*** Available records ***

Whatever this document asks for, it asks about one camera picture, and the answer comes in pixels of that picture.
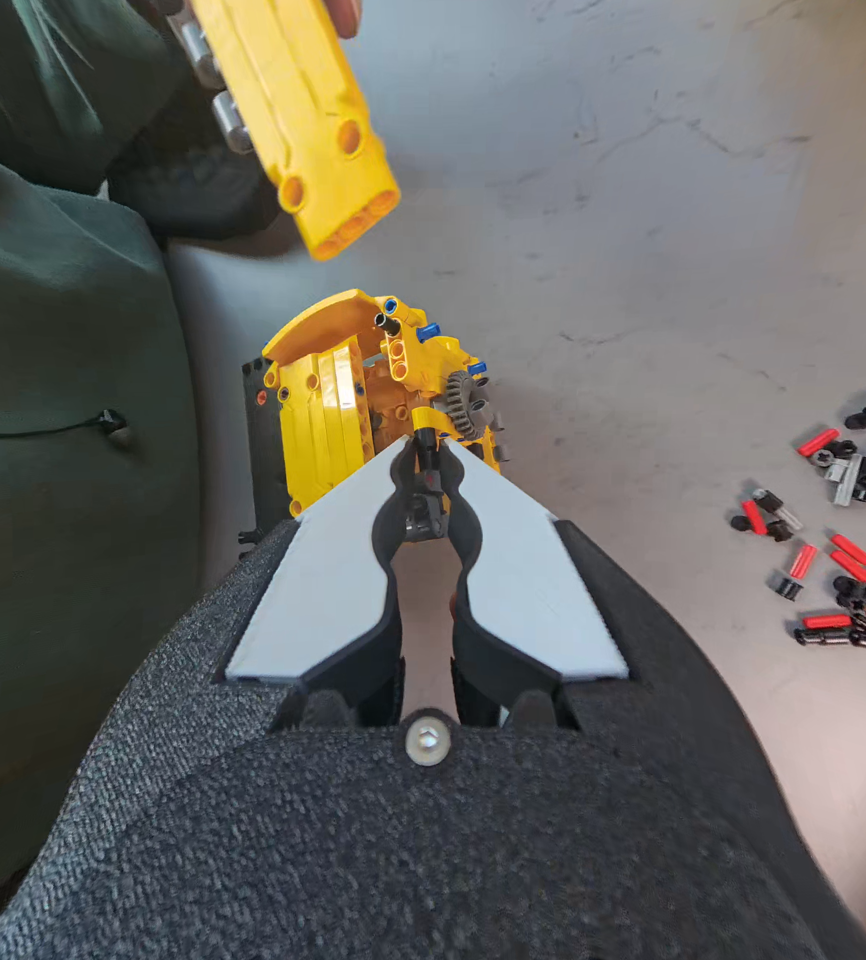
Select person's left forearm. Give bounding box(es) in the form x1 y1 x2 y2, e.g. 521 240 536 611
0 0 194 195

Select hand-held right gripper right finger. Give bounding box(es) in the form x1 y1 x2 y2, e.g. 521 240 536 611
440 436 630 727

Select yellow lego vehicle model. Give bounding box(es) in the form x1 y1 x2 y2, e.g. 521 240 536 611
238 288 512 560

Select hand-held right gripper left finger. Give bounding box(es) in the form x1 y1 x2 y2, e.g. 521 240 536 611
224 436 413 727

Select pile of small lego pins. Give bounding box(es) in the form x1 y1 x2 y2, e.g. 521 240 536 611
729 397 866 672

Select yellow lego panel assembly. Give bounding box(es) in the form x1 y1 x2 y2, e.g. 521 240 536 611
166 0 401 262

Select black wired earphone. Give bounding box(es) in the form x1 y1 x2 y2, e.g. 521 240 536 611
0 408 132 450

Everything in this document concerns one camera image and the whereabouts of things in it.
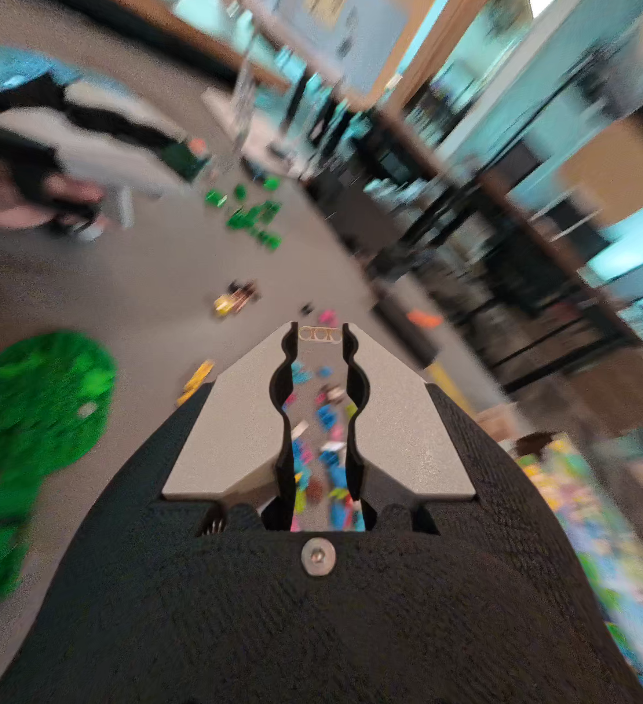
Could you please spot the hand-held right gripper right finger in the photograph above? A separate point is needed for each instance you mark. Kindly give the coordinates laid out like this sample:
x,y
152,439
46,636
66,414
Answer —
x,y
415,445

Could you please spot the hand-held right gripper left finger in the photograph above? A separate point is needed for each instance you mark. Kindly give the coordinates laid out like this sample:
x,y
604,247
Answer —
x,y
228,440

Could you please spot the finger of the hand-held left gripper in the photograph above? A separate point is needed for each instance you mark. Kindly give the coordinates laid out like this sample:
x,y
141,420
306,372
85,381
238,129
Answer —
x,y
79,148
123,113

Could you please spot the white three-stud plate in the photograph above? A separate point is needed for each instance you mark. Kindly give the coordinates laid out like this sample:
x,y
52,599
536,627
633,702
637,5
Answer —
x,y
321,335

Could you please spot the grey desk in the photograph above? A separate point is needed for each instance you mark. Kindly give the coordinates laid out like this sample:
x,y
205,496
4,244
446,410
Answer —
x,y
134,286

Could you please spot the person's left hand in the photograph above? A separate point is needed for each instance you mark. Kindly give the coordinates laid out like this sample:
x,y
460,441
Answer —
x,y
18,198

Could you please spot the yellow tape strip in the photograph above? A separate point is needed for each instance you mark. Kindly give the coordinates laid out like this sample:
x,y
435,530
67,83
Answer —
x,y
448,385

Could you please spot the pile of colourful toy bricks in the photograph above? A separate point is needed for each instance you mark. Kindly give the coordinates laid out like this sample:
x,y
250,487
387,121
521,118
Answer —
x,y
327,418

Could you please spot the black power adapter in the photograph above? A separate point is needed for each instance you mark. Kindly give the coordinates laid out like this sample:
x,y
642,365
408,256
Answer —
x,y
404,335

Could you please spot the orange brick separator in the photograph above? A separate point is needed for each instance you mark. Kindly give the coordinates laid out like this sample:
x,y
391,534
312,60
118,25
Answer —
x,y
425,319

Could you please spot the salmon brick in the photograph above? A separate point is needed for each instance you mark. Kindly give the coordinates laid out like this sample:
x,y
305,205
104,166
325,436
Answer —
x,y
243,297

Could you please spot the pink brick piece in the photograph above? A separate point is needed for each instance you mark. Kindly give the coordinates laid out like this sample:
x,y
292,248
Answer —
x,y
327,317

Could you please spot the cluster of green bricks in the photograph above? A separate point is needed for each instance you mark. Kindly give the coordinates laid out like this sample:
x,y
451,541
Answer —
x,y
255,217

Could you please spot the green brick lily pad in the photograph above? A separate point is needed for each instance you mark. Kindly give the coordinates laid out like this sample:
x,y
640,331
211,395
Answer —
x,y
40,401

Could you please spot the colourful toy set box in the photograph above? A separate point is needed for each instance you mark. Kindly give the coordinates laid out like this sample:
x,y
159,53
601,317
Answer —
x,y
602,550

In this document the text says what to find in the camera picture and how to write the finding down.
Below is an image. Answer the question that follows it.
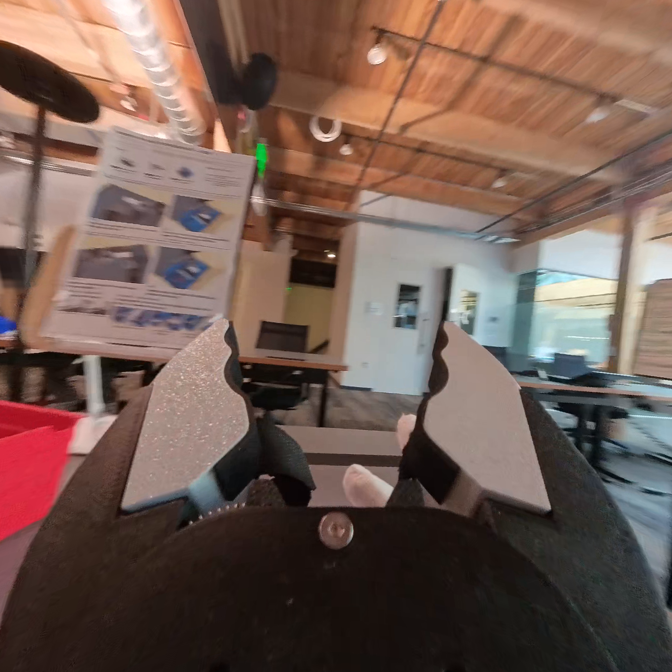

*** End of Available records ***

_Task description_
In the entries, find every line holding "image" and copy it.

_Task result_
Everything in this document concerns one camera image and the whereabouts of things in it.
Below is an image. Answer the question that follows it.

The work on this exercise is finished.